Attackers are very interested in vulnerabilities that give them access to “arbitrary code execution”, as well as “escalation of privileges”. Such vulnerabilities will allow the attacker to install malware and other tools on the computer targeted, and take full control over it. The primary security control to avoid this, is good asset management and patch management. Most attacks are exploiting vulnerabilities where a patch exists. This works because many organizations are quite late at patching systems. 

A primary defense against exploitation of known vulnerabilities is endpoint protection systems, including anti-virus. Payloads that exploit the vulnerabilities are recognized by security companies and signatures are pushed to antivirus systems. Such detections should thus be treated as serious threat detections. It is all well and good that Server A was running antivirus that stopped the attack, but what if virus definitions were out of date on Server B?

Another important detection source here would be the system’s audit logs. Did the exploitation create any unusual processes? Did it create files? Did it change permissions on a folder? Log events like this should be forwarded to a tamper proof location using a suitable log forwarding solution. 

To detect exploitation based on log collection, you will be most successful if you are focusing on known vulnerabilities where you can establish patterns that will be recognizable. For example, if you know you have vulnerable systems that cannot be patched for some reason, establishing specific detections for exploitation can be very very valuable. For tips on log forwarding for intrusion detection in Windows, Microsoft has issued specific policy recommendations here

Detecting installation (persistence)

Detecting installation for persistence is usually quite easy using native audit logs. Whenever a new service is created, a scheduled task is created, or a cron job, an audit log entry should be made. Make sure this is configured across all assets. Other automated execution patterns should also be audited, for example autorun keys in the Windows registry, or programs set to start automatically when a user logs in.

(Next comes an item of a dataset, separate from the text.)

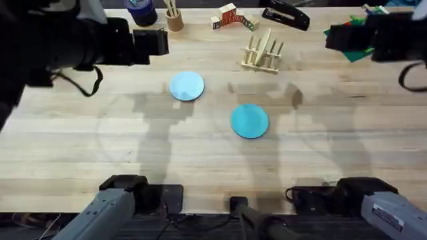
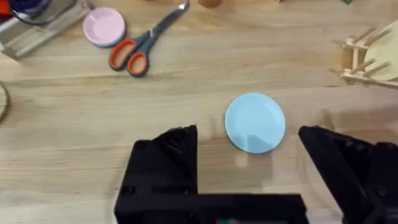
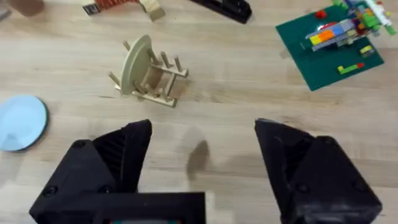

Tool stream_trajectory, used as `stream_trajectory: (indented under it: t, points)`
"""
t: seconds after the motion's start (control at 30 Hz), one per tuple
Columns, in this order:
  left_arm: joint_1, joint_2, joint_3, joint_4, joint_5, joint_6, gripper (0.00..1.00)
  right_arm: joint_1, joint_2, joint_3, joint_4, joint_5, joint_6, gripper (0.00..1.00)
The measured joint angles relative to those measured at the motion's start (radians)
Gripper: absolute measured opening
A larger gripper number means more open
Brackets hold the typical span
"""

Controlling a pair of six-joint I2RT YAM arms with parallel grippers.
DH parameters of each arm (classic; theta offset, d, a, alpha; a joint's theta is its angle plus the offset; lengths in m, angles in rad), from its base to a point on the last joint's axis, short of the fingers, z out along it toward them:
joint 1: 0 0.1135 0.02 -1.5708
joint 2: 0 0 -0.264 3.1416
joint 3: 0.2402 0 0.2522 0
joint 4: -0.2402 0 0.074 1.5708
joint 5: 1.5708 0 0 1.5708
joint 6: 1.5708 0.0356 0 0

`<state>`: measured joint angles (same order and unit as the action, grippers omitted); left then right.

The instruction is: Pick up the plates from the table one by one and place each into a slot on the dish rack.

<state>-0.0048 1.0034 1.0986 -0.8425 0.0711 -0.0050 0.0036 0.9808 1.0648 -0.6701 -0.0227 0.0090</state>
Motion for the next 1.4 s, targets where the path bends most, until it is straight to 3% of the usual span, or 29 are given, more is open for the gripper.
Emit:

Another important aspect is to check for new user accounts on the system. Account creation should thus also be logged. 

On web servers, installation of web shells should be detected. Web shells can be hard to detect. Because of this, it is a good idea to monitor file integrity of the files on the server, so that a new or changed file would be detected. This can be done using endpoint protection systems.

How can we use these logs to stop attackers?

Detecting attackers will not help you unless you take action. You need to have an incident response plan with relevant playbooks for handling detections. This post is already long enough, but just like the attack, you can look at the incident response plan as a multi-phase activity. The plan should cover: 

  1. Preparations (such as setting up logs and making responsibilities clear)
  2. Detection (how to detect)
  3. Analysis and triage (how to classify detections into incidents, and to trigger a formal response, securing forensic evidence)
  4. Containment (stop the spread, limit the blast radius)
  5. Eradication (remove the infection)
  6. Recovery (recover the systems, test the recovery)
  7. Lessons learned (how to improve response capability for the next attack, who should we share it with)

You want to know how to deal with the data you have collected to decide whether this is a problem or not, and what to do next. Depending on the access you have on endpoints and whether production disturbances during incident response are acceptable, you can automate part of the response. 

The most important takeaway is:

Set up enough sensors to detect attacks early. Plan what to do when attacks are detected, and document it. Perform training exercises on simulated attacks, even if it is only tabletop exercises. This will put you in a much better position to avoid disaster when the bad guys attack!